TRY IT
Return exactly those lines of the material below that fall between the line holding "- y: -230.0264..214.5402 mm" and the line holding "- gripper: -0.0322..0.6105", inclusive.

##### SUPPLIED MATERIAL #####

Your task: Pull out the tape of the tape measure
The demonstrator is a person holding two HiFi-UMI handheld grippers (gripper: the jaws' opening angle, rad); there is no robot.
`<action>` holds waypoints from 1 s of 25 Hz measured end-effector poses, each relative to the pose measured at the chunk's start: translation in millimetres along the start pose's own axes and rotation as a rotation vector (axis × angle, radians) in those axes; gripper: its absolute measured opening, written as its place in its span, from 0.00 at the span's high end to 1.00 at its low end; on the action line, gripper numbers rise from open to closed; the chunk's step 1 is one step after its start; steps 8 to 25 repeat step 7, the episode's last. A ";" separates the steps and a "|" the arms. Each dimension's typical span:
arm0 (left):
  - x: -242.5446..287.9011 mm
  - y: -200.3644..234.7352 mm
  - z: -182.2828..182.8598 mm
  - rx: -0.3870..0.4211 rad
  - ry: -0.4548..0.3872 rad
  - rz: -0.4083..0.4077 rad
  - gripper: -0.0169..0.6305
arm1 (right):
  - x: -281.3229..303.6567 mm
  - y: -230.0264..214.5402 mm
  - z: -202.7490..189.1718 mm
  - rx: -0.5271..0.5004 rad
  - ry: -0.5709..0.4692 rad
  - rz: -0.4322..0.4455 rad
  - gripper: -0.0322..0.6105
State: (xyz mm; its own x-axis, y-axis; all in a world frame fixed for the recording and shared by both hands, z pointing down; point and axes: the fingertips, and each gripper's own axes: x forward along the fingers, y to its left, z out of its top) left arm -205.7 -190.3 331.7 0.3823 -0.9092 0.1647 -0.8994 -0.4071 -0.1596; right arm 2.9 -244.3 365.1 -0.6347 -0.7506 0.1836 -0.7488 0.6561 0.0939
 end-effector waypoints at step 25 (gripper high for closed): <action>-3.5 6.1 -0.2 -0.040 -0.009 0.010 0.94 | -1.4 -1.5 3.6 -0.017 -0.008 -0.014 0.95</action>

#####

RESPONSE BOX
  - y: -230.0264..214.5402 mm
  - z: -202.7490..189.1718 mm
  - rx: -0.5271..0.5004 rad
  - ry: -0.5709..0.4692 rad
  - rz: -0.4322..0.4455 rad
  - gripper: -0.0322..0.6105

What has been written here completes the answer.